ブックオフグループホールディングスは4月8日、「春夏の衣替えに関する意識調査2026」の結果を発表した。調査は026年3月17日~3月18日、国内在住10~70代の男女1,010名を対象にインターネットで行われた。
○約90%が春夏物への衣替えを実施
気象庁の全国3か月予報によると、4月から6月は暖かい空気に覆われやすく、全国的に平均気温は平年より高くなる見込みだ。今回実施した衣替えに関する調査では、3月30日から4月26日にかけて衣替えを行う予定と回答した人が約56%と半数を超える結果となり、平均気温15℃前後になる日を目安に春夏物へと衣替えを実施する傾向があると考えられる。
○しばらく着ていない服も約46%がそのまま保管
環境省の循環型ファッションの推進に向けたアクションプランでは、「全国どこでも分けて出せる(衣類の回収システム・受け皿の整備)」「使えるものは譲る(リユースの拡大)」「使えるものは長く使う(稼働率向上・寿命延長の取組の拡大)」の3つの方向性の具現化を通じて、家庭の廃棄量25%削減目標の達成を目指すことが掲げられており、これらを実現するための事業者のサービス提供はもちろんのこと、生活者が日常で捨てずに衣料品を循環させる行動が必要とされている。
今回の調査では、実際に洋服を手放す際にどんな行動をとるか、行動をとる際の悩みについて質問した。アクションプランで掲げられている内容と実態は裏腹に、しばらく着ていない洋服は「手放せず保管する」が45.7%でトップという結果に。次いで「捨てる」が40.8%と循環には繋がっていないことが分かった。その他を選択した人の中には、「裁断して雑巾として活用」するアップサイクルな手段をとる人もおり、そのまま捨てるのではなくリユースやアップサイクルなど何らかの形で資源循環に取り組む人もいる中で、「選択肢が分からない」「梱包の手間がかかる」など、悩みやライフスタイルに合わせたリユースの選択肢と生活動線上で手間なく取り組める機会の提供が求められている。
ブックオフでは、それぞれの悩みに合わせて選択できるよう様々なリユースサービスを展開し、サーキュラーエコノミーの推進に取り組んでいる。
○衣類を手放せるBOOKOFFは130店舗
2025年11月末時点で、BOOKOFFは国内709店舗を展開しており、そのうち130店舗で洋服や服飾雑貨を取り扱っている。商材別の売り上げ構成比では本、ソフトメディア、トレーディングカード・ホビーに次いでアパレルが約12%を占めている。同社で扱う商材にプラスして、アパレルや靴・バッグといった服飾雑貨なども扱っている「BOOKOFF PLUS」、家電・スポーツ用品・楽器など多様なアイテムを取り扱い大掃除や引っ越しで不要になったものをまとめて売ることができる「BOOKOFF SUPER BAZZAR」を展開し、まだ着られる洋服を手放す場所・機会を幅広い地域で提供している。2026年3月14日には同社が展開する初のファッション専門店「BOOKOFF FASHION 立川栄店」がオープンした。
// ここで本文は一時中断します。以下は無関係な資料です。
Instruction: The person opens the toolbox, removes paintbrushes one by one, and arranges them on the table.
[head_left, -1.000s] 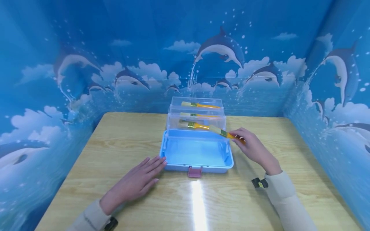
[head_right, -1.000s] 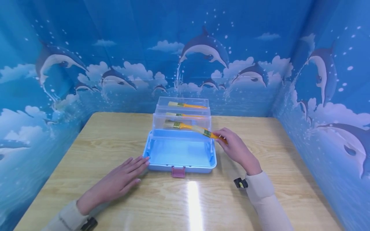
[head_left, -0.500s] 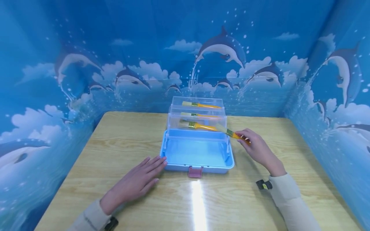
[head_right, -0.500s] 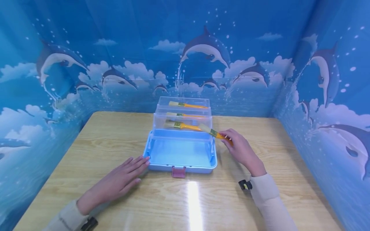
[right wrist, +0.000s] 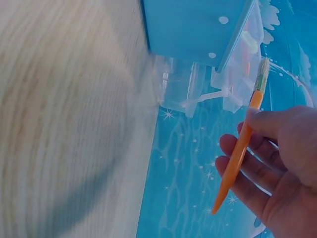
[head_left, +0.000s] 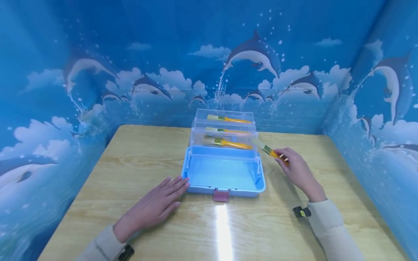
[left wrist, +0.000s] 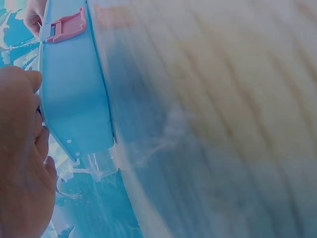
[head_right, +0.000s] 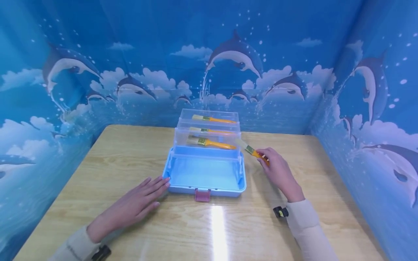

生活者にとって身近なリユースショップを通じて、ライフスタイルに合わせた手放し方を選択できるよう店舗を展開していくほか、宅配買取や出張買取などのオンラインサービスも提供し、店舗が近くにない人や待ち時間、持ち込みの手間に対する悩みの解決につなげている。
○店舗が近くになくても生活動線上でリユース
"すてない選択"という新たなライフスタイルを提供する不要品回収ボックス「R-LOOP(アールループ)」は、商業施設やホテルなどに設置されている所定のボックスに不要になった衣料品・雑貨を入れるだけで簡単にリユースやリサイクルに繋げられるシステム。「リユースショップが近くにない」「フリマアプリでは手間がかかる」といった理由により、やむなく捨ててしまったりそのまま保管したりしている生活者に、手間なく不要品を手放し次に必要とする人へと循環するサービスとして2024年11月にスタートした。また、BOOKOFFに本やCDなどを持ち込む際に同じ店舗にあるボックスで手間なく手放せるよう、服飾雑貨を取り扱っていない142店舗に設置し、一度に手放せる利便性も提供している。2026年2月末時点で設置場所は400か所を超え、生活動線上で気軽にリユースできる機会を提供している。
同サービスで回収された品物は検品を経て、マレーシアなどで展開する同社グループの海外リユースショップ「Jalan Jalan Japan(ジャラン・ジャラン・ジャパン)」でリユースされるほか、リユースに繋げた量に応じた金額がNPO法人に寄付される。また、同社基準に満たない衣料品などはパートナー企業がリサイクルする。
○富裕層向けリユース相談サービスも展開
同社では、リユースに馴染みのない富裕層・アッパーマス層向けに「プレミアムサービス事業」を展開している。衣替えの際に手放すか悩む洋服については、買取相談カウンター「Rehello by BOOKOFF(リハロ バイ ブックオフ)」で相談が可能。「思い出の品だからこそ、誰かに相談して決めたい」「自分だけでは手放すべきか判断ができない」といった人でも相談しやすいよう、一人ひとりに寄り添った接客と店頭での専門スタッフによる査定を通じて、それぞれに合わせてリユースだけでなく、モノのその先の未来についても提案する。